Pourquoi le droit de l’enfant passe-t-il toujours au second plan ?
Parce qu’il ne vote pas, qu’il n’a ni visage ni voix. C’est le piège imparable de toutes ces lois, qui passent sous silence le droit des enfants. Levinas nous l’a appris : le visage est ce qui nous interdit de tuer. Nous sommes dans une situation où nous ne nous battons pas à armes égales sur le plan émotionnel. Il y a quelques jours, tout le monde, et moi le premier, s’est ému de la situation d’une adorable fillette trisomique refusée d'un club de camping. Comment se fait-il que notre société soit la plus sélective du monde dans son exclusion prénatale des fœtus trisomique ? Les parents que nous écoutons, à l’issue d’une IMG tardive, nous ont souvent dit leur stupeur - dans les larmes - devant le corps de leur enfant, en découvrant la beauté de son visage.
Vous regrettez la manière dont s’est déroulé ce vote à l’Assemblée nationale ?

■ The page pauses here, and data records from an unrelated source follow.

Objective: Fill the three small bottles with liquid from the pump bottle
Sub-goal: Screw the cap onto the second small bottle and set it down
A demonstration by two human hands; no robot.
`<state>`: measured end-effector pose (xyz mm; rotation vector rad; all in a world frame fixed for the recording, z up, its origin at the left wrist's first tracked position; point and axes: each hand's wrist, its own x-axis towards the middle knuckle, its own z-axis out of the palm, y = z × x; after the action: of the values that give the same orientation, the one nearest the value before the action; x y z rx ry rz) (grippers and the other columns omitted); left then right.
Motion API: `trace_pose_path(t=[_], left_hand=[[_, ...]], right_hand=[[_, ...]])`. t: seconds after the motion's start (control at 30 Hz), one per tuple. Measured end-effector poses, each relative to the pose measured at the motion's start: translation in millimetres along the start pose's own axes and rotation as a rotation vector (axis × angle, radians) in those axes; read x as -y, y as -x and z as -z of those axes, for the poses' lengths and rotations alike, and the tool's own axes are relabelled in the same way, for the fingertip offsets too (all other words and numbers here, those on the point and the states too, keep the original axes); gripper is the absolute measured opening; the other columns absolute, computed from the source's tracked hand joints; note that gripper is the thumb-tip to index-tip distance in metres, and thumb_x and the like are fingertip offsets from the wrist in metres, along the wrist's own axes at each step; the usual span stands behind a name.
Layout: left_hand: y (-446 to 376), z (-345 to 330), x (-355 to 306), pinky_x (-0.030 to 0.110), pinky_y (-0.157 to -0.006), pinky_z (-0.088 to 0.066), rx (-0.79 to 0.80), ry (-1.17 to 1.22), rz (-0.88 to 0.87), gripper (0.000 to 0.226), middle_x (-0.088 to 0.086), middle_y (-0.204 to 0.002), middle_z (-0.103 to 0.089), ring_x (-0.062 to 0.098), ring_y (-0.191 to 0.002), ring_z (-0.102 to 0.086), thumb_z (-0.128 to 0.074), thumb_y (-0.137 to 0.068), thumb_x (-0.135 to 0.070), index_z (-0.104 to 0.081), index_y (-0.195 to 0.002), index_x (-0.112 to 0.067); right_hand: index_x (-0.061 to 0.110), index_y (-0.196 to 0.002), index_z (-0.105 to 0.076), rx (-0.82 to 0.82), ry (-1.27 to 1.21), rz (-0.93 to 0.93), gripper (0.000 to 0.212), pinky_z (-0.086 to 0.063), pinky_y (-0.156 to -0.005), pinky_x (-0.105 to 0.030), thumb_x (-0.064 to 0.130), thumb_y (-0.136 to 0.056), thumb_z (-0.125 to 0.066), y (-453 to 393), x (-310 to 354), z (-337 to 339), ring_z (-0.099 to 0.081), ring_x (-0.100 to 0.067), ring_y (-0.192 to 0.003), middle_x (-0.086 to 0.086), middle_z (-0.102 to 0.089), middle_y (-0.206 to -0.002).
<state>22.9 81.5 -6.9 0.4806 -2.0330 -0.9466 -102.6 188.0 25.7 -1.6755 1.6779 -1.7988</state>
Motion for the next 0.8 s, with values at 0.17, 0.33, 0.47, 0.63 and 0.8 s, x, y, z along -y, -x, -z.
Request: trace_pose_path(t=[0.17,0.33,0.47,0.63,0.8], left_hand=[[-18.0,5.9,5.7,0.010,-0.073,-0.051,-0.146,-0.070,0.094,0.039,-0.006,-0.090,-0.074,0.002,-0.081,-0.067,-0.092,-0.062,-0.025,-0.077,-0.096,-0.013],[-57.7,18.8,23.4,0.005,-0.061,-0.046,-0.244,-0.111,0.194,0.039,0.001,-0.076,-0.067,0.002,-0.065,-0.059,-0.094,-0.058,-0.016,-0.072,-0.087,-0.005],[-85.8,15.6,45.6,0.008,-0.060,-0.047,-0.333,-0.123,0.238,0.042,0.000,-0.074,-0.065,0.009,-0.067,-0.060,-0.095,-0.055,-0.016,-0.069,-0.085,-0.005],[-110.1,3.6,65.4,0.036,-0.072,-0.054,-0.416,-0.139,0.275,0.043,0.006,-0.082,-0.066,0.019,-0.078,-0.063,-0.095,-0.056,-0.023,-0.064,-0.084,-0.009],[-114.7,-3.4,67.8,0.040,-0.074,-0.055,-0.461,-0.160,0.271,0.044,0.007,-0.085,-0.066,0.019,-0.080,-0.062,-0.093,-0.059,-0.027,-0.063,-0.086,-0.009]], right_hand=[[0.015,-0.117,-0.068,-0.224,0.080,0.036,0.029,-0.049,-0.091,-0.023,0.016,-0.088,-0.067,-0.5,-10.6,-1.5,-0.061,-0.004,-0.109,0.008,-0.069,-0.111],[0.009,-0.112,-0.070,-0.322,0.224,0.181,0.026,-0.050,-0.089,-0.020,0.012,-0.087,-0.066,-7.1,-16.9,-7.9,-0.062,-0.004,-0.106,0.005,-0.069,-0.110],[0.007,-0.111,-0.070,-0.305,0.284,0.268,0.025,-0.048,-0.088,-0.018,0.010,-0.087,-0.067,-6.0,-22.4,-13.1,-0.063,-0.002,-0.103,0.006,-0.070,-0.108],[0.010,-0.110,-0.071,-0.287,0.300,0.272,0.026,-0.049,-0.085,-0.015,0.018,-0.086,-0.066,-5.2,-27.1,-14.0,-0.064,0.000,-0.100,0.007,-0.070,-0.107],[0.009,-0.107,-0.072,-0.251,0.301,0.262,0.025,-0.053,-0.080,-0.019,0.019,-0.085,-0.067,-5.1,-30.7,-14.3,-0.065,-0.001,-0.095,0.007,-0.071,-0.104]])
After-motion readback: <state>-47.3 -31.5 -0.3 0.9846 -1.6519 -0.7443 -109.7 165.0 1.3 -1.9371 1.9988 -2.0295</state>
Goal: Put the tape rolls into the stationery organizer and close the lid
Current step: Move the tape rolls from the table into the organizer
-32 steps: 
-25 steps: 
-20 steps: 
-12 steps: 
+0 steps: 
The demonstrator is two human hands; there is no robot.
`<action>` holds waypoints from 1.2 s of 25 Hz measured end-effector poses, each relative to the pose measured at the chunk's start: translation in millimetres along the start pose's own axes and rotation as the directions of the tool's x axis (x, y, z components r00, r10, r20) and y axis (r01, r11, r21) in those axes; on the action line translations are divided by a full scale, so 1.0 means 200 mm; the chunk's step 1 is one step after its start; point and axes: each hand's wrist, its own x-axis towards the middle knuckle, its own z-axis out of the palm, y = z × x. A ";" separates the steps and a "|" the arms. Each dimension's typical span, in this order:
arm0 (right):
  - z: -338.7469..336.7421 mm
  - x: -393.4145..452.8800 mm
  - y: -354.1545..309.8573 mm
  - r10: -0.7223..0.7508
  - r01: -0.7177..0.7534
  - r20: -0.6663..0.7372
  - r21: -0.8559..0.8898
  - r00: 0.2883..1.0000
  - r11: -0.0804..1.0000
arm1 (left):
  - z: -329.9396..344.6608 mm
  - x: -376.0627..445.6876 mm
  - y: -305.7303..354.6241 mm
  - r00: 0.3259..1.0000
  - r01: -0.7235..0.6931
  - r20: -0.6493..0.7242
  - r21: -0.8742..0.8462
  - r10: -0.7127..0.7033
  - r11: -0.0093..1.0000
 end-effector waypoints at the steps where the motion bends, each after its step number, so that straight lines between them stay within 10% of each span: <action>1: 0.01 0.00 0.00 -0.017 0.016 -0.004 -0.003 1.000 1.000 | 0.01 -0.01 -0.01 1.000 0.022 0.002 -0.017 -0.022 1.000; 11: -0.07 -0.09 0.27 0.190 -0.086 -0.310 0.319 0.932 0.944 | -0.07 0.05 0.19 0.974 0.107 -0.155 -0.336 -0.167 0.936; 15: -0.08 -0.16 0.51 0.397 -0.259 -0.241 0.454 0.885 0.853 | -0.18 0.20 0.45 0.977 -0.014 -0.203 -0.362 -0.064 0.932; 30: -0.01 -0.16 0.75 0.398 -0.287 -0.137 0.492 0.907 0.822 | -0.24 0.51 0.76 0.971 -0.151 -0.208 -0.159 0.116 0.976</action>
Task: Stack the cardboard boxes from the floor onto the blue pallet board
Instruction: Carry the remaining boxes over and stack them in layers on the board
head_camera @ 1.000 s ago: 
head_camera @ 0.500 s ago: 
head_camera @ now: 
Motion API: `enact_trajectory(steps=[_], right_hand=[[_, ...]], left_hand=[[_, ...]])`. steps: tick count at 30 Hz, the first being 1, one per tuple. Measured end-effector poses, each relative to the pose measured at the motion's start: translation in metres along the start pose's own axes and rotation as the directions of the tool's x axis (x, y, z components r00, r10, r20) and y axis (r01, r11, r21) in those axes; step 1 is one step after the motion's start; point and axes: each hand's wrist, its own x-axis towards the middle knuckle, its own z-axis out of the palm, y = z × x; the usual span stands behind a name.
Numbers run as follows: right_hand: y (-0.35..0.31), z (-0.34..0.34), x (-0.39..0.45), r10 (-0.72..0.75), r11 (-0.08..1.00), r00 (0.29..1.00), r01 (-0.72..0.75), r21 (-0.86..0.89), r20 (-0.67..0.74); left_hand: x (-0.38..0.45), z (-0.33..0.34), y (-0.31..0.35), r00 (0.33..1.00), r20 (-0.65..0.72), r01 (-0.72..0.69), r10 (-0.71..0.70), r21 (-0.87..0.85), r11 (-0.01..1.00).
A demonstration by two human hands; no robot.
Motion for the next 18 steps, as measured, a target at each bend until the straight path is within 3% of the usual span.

Il faut rendre l’exécutif responsable de ce fiasco législatif. C’est lui qui l’a organisé en décidant de faire voter la loi à main levée, un samedi à 4 h du matin ! Le président de la République avait promis un débat apaisé ; il a généré un débat tendu pour aboutir à une loi très injuste qu’il aurait presque voulu faire passer inaperçue. Aboutir à ce vote au petit matin du 1er août en plein Covid illustre la vacuité et l’irresponsabilité de nos dirigeants.